• _What this task involves_
Search term "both": please copy every line of the records below that contains it.

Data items
%%
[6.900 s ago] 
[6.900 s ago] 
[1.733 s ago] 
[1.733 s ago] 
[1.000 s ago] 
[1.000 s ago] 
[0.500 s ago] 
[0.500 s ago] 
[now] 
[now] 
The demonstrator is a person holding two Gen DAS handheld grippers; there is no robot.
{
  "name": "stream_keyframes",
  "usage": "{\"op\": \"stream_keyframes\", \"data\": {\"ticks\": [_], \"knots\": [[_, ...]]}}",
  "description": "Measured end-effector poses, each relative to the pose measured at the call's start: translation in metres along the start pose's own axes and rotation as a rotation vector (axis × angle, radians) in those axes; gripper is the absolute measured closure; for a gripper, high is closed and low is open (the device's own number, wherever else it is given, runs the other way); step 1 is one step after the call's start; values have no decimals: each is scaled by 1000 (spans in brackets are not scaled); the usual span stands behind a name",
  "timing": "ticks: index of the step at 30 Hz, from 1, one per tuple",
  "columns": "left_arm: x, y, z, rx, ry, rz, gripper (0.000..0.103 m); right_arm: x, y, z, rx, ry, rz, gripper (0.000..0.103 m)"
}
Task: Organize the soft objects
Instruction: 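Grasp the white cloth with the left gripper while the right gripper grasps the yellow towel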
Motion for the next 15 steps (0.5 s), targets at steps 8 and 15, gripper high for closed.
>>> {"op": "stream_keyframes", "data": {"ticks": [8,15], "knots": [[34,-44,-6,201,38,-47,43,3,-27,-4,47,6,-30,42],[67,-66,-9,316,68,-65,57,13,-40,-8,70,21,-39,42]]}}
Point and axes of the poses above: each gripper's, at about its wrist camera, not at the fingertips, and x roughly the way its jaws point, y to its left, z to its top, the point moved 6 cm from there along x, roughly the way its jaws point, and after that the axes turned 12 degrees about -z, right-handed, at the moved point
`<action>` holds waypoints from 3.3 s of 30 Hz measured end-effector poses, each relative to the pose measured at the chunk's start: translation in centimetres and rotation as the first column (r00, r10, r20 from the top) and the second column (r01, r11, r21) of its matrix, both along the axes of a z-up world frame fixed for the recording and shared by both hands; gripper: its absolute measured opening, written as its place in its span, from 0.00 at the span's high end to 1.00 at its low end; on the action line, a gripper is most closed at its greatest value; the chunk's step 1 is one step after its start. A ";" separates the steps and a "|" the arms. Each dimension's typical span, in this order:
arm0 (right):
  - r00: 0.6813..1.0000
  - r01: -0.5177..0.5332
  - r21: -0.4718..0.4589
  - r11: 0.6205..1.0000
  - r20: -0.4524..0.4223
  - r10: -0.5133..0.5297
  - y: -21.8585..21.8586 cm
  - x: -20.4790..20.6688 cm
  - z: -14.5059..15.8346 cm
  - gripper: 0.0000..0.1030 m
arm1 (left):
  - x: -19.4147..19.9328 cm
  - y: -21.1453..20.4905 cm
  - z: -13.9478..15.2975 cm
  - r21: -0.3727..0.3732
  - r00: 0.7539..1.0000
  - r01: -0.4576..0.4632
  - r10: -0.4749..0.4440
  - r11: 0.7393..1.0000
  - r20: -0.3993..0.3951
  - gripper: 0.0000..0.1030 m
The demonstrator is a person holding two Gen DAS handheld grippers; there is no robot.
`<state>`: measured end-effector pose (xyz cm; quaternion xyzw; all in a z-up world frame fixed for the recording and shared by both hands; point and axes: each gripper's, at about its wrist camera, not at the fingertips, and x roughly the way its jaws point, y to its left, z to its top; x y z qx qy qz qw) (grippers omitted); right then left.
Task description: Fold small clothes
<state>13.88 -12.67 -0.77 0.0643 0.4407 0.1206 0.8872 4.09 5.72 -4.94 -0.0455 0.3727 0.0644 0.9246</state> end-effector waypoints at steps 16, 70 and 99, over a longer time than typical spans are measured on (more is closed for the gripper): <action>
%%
• _Answer to this exercise_
`<action>` holds waypoints from 3.3 s of 30 Hz measured end-effector poses, each relative to the pose measured at the chunk's start: translation in centimetres and rotation as the first column (r00, r10, r20 from the top) and the second column (r01, r11, r21) of its matrix, both along the axes of a z-up world frame fixed for the recording and shared by both hands; gripper: its absolute measured opening, written as its place in its span, from 0.00 at the span's high end to 1.00 at its low end; on the action line, a gripper is most closed at its greatest value; the chunk's step 1 is one step after its start. A ";" separates the steps and a "|" the arms. Each dimension's typical span, in this order:
`<state>`: measured end-effector pose (xyz cm; quaternion xyzw; all in a z-up world frame fixed for the recording and shared by both hands; point and axes: each gripper's, at about its wrist camera, not at the fingertips, and x roughly the way its jaws point, y to its left, z to its top; x y z qx qy qz qw) (grippers omitted); right then left.

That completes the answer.